Individual participant level.
Individual-level adaptations included program-specific content adaptation (as outlined in Table 1), as well as novel methods to monitor participants’ experiences in the program in order to make changes as necessary. The agency created a youth advisory board to help guide activities. Typically, the youth advisory would guide the project from start to finish, but in this program, it was adapted to be developed simultaneously as the program was rolled out. Participants who were showing success and meeting their individual goals were invited to be part of the board so as not to overwhelm them.
Participant outcomes of cultural adaptation
Themes that emerged from qualitative interviews from both participants and staff are described below (see Table 3 for summary). These data relating program modifications to youth experiences of the program were generated from a secondary analysis of general program outcome data (Toombs et al., 2020). Specific youth and staff experiences or preferences relating to each program modification were not explicitly asked during interviews. Rather, these were generated from analysis of more general qualitative data, where experiences in the program more broadly were evaluated. As a result, some program modifications, although with sound rationale for inclusion, were not explicitly mentioned by staff or youth participants and are thus not associated with specific program outcomes.

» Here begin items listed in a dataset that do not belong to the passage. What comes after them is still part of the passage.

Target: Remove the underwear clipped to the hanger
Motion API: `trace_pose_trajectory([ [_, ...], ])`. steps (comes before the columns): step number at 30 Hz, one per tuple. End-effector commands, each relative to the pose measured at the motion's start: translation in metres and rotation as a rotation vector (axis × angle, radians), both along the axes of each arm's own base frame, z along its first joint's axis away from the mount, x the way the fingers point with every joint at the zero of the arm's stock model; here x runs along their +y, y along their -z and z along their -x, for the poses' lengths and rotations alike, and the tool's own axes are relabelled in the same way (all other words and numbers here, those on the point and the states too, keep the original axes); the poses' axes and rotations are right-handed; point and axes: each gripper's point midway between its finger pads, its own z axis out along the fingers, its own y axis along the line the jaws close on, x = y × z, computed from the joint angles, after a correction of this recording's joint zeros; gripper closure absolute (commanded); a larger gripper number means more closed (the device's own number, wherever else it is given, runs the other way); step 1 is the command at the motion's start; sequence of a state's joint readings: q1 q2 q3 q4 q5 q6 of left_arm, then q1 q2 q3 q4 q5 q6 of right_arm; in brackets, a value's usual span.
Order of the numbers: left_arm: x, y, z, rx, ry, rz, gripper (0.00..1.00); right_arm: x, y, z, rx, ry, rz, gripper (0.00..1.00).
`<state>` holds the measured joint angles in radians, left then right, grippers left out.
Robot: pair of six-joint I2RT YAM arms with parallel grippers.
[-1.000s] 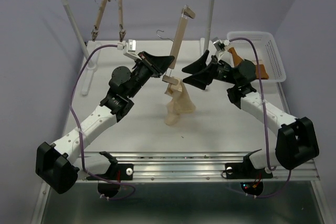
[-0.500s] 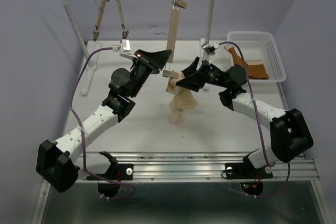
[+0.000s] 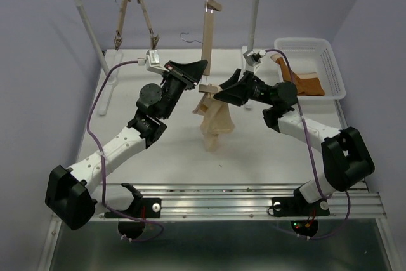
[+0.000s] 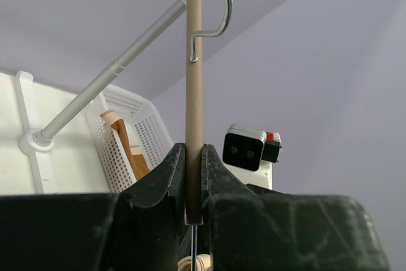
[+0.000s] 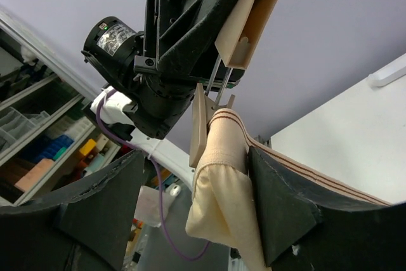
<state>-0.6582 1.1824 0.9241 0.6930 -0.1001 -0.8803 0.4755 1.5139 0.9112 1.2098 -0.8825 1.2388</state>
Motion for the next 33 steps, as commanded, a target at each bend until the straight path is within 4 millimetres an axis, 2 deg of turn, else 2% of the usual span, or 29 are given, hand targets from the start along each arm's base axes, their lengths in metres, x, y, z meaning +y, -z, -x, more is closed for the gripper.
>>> trace_pose_trajectory([
  [1,0.009,-0.03,0.006,-0.083,-0.049,0.084,1.0,0.004,-0.022,0.015,-0.082,-0.053,-0.034,0.28],
  [4,0.011,-0.031,0.005,-0.087,-0.07,0.079,1.0,0.008,-0.017,0.013,-0.073,-0.037,-0.008,0.35],
  [8,0.01,-0.03,0.006,-0.086,-0.073,0.077,1.0,0.006,-0.023,0.008,-0.07,0.006,-0.021,0.46],
  [9,0.009,-0.028,0.006,-0.082,-0.074,0.077,1.0,0.006,-0.025,0.006,-0.053,0.02,-0.026,0.54],
  [14,0.011,-0.024,0.007,-0.076,-0.077,0.071,1.0,0.006,-0.026,0.003,-0.026,0.026,-0.032,0.72],
  [19,0.008,-0.021,0.011,-0.077,-0.053,0.04,1.0,0.007,-0.025,0.002,-0.01,0.02,-0.036,0.99],
  [23,0.007,-0.011,0.01,-0.039,-0.053,0.005,0.98,0.004,-0.028,0.006,-0.046,0.023,-0.046,0.99],
  [24,0.008,-0.01,0.01,-0.034,-0.056,0.001,0.84,0.003,-0.031,0.007,-0.057,0.034,-0.052,0.99],
  [26,0.009,-0.005,0.011,-0.014,-0.056,-0.011,0.75,0.002,-0.033,0.008,-0.075,0.049,-0.047,0.99],
  [27,0.012,-0.004,0.011,-0.004,-0.065,-0.003,0.52,0.0,-0.035,0.007,-0.085,0.069,-0.043,0.99],
  [28,0.014,-0.003,0.011,0.003,-0.07,0.001,0.38,0.0,-0.036,0.008,-0.102,0.078,-0.039,0.99],
  [29,0.015,-0.003,0.012,0.003,-0.072,0.0,0.31,-0.001,-0.036,0.008,-0.098,0.086,-0.04,0.99],
  [30,0.017,-0.005,0.013,-0.001,-0.072,0.002,0.19,-0.003,-0.039,0.008,-0.097,0.097,-0.046,0.99],
  [33,0.018,-0.008,0.018,-0.01,-0.063,-0.019,0.03,-0.004,-0.038,0.007,-0.089,0.115,-0.05,0.99],
])
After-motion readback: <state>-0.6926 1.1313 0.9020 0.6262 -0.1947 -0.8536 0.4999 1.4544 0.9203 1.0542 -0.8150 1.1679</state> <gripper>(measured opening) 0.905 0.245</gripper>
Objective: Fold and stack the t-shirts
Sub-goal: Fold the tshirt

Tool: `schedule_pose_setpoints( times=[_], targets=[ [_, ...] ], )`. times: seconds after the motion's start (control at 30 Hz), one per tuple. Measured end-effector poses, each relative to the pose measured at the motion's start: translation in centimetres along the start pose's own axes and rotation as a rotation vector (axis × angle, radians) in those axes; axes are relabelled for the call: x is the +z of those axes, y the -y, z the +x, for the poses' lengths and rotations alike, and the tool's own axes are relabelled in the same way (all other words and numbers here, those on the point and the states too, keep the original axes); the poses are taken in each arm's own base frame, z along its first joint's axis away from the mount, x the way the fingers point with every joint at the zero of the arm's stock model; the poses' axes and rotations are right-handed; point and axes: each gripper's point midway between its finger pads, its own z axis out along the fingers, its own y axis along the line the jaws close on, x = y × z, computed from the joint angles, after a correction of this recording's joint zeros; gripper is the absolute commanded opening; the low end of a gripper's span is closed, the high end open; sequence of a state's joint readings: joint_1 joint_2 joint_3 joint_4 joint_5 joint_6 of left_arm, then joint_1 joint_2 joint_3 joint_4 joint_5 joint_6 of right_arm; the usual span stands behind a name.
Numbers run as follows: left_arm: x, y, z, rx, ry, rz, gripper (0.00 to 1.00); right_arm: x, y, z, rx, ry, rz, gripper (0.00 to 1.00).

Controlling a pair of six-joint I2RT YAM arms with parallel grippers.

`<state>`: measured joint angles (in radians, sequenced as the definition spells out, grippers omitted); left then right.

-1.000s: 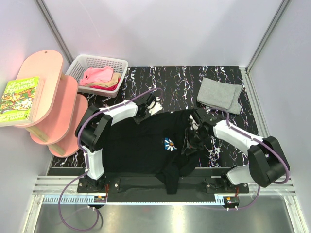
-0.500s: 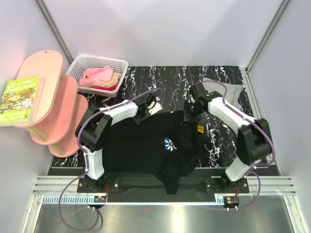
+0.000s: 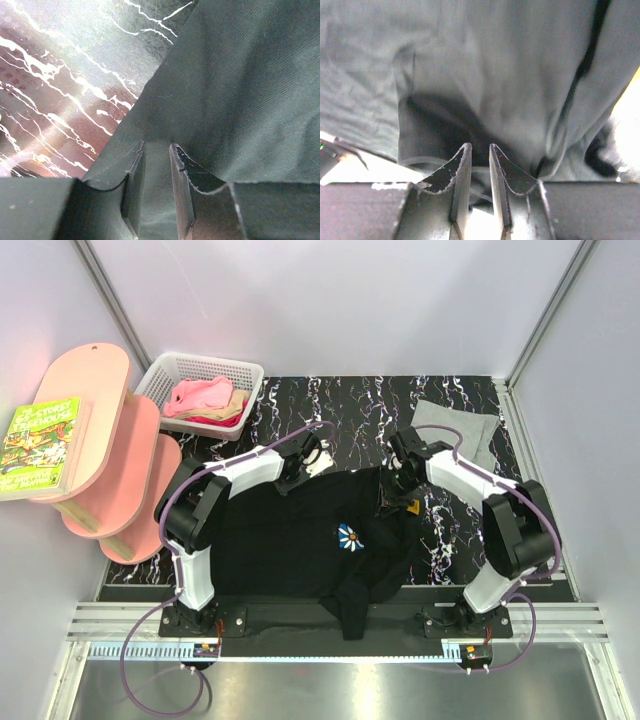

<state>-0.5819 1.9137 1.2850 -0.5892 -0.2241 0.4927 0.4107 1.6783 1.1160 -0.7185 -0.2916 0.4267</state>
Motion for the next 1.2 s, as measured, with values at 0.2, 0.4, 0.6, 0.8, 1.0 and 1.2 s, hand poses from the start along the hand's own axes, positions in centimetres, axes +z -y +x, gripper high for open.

Reported outcomes from program content modifications from staff and youth participants.
Program structure.
The prioritization of Indigenous values was mentioned as an important factor that helped to increase the acceptability of the HOP-C North Program, particularly given that the program was implemented within an Indigenous health organization, by many Indigenous staff. Within the program, youth were given the opportunity to step into leadership roles as a means to support their autonomy and self-determination. Staff, who often had longstanding professional relationships with program participants, were flexible with service provision. This included providing rides to programming when needed, where public transportation was a difficulty for youth often due to past experiences of discrimination. Counseling was often offered in spaces where the clients felt comfortable (e.g., in their building), recognizing that offering services in certain areas of the community would serve as a significant barrier (due to prior negative experiences in that area of the community). One staff member noted that “I think being in their living space made a huge difference.”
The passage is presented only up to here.